DEJI BRYCE OLUKOTUN is the author of two novels and his fiction has appeared in three different book collections. His novel Nigerians in Space, a thriller about brain drain from Africa, was published by Unnamed Press in 2014. The sequel to Nigerians in Space, After the Flare was published in September 2017. He is a technology and human rights activist and a Future Tense Fellow at New America.
Forthcoming in 2017
• The short story The Levellers will be published in the collection Dystopia, by O/R Books.
• The essay Equity in Space will be published in the collection Space Futures, by the Center for Science and the Imagination at Arizona State and NASA.
Deji graduated from the MA in Creative Writing at the University of Cape Town. He also holds degrees from Yale University and Stanford Law School.
His short story We Are the Olfanauts was published in the fiction collection Watchlist: 32 Short Stories by Persons of Interest in 2015 (O/R Books) and in 2016 (Catapult Books). His work is also featured in the 2016 science fiction collection Invaders: 22 Tales from the Outer Limits of Literature (Tachyon) alongside authors Junot Diaz and Emily St. John Mandel.

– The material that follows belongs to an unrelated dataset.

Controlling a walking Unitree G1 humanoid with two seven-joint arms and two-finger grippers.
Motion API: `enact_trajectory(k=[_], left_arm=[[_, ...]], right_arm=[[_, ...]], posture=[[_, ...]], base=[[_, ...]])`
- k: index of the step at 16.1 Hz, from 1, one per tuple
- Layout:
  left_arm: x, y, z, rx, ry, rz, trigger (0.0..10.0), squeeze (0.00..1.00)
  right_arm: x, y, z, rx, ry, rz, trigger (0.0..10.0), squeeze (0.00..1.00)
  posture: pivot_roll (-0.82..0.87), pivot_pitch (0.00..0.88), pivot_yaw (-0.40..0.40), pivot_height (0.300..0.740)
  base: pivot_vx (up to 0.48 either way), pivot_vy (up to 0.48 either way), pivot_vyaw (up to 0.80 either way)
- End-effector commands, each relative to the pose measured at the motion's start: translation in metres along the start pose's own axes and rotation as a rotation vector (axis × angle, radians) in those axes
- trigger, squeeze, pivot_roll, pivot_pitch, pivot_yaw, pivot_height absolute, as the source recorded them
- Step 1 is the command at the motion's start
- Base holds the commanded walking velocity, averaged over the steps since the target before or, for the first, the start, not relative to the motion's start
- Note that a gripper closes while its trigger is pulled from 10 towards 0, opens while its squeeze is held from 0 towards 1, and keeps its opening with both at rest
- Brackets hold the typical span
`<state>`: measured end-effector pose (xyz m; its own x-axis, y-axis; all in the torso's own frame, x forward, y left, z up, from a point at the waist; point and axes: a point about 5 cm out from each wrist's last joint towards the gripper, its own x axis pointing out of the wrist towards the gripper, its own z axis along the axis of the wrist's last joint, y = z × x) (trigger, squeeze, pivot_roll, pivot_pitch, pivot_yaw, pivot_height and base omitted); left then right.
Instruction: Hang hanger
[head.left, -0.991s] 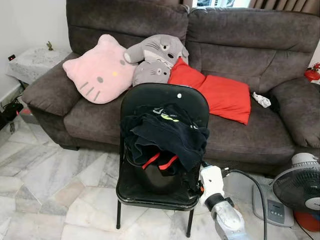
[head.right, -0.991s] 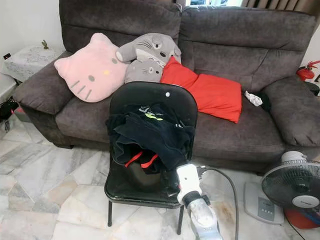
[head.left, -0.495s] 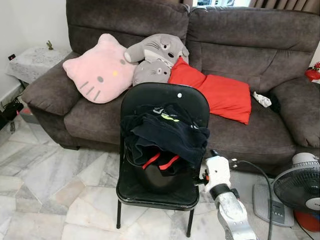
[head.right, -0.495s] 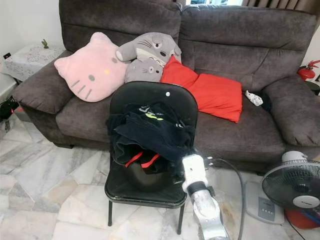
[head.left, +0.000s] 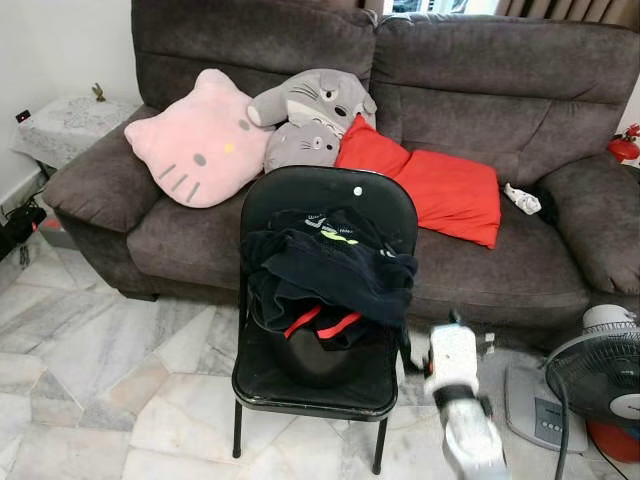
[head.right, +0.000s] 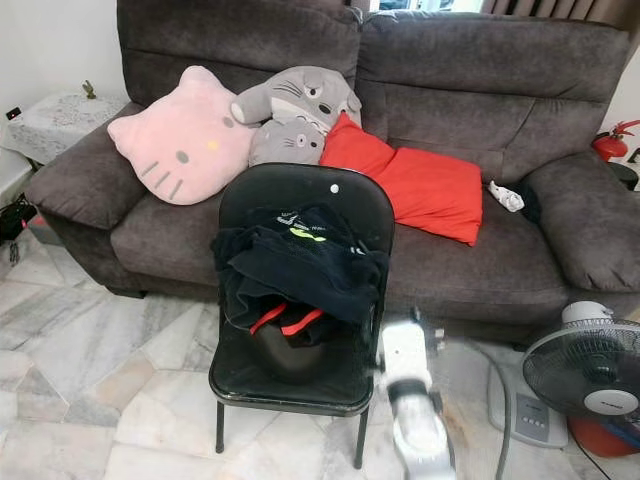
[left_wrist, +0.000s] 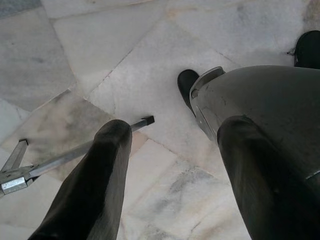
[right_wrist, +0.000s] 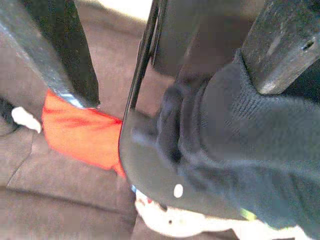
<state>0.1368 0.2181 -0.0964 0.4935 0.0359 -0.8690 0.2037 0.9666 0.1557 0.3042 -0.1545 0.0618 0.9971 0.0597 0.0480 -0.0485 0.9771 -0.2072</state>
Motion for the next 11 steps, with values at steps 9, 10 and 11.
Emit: enact_trajectory(k=[9, 10, 11], left_arm=[[0.000, -0.021, -0.010, 0.007, 0.040, -0.077, 10.0, 0.00], [0.000, -0.021, -0.009, 0.008, 0.039, -0.077, 10.0, 0.00], [0.000, -0.021, -0.009, 0.008, 0.039, -0.077, 10.0, 0.00]], right_arm=[[0.011, 0.030, -0.010, 0.010, 0.143, 0.225, 10.0, 0.00], [0.014, 0.026, -0.005, 0.022, 0.115, 0.181, 10.0, 0.00], [0.015, 0.025, -0.004, 0.026, 0.107, 0.168, 10.0, 0.00]], posture=[[-0.06, 0.087, -0.045, 0.740], [-0.06, 0.089, -0.045, 0.740], [-0.06, 0.089, -0.045, 0.740]], base=[[0.000, 0.000, 0.00], [0.000, 0.000, 0.00], [0.000, 0.000, 0.00]])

Deji’s work has been featured in Electric Literature, Quartz, Vice, Slate, GigaOm, The New York Times, The Los Angeles Times, The Los Angeles Review of Books, the Wall Street Journal, National Public Radio, The Atlantic, Guernica, The Millions, World Literature Today, ESPN, Chimurenga, Global Voices, Joyland, Words Without Borders, Alternet, Huffington Post, PEN America, The London Magazine, Molussus, and Men’s Health. He has served as a juror for the Neustadt Festival of International Literature and for the Art and Olfaction contest, a global perfumery competition.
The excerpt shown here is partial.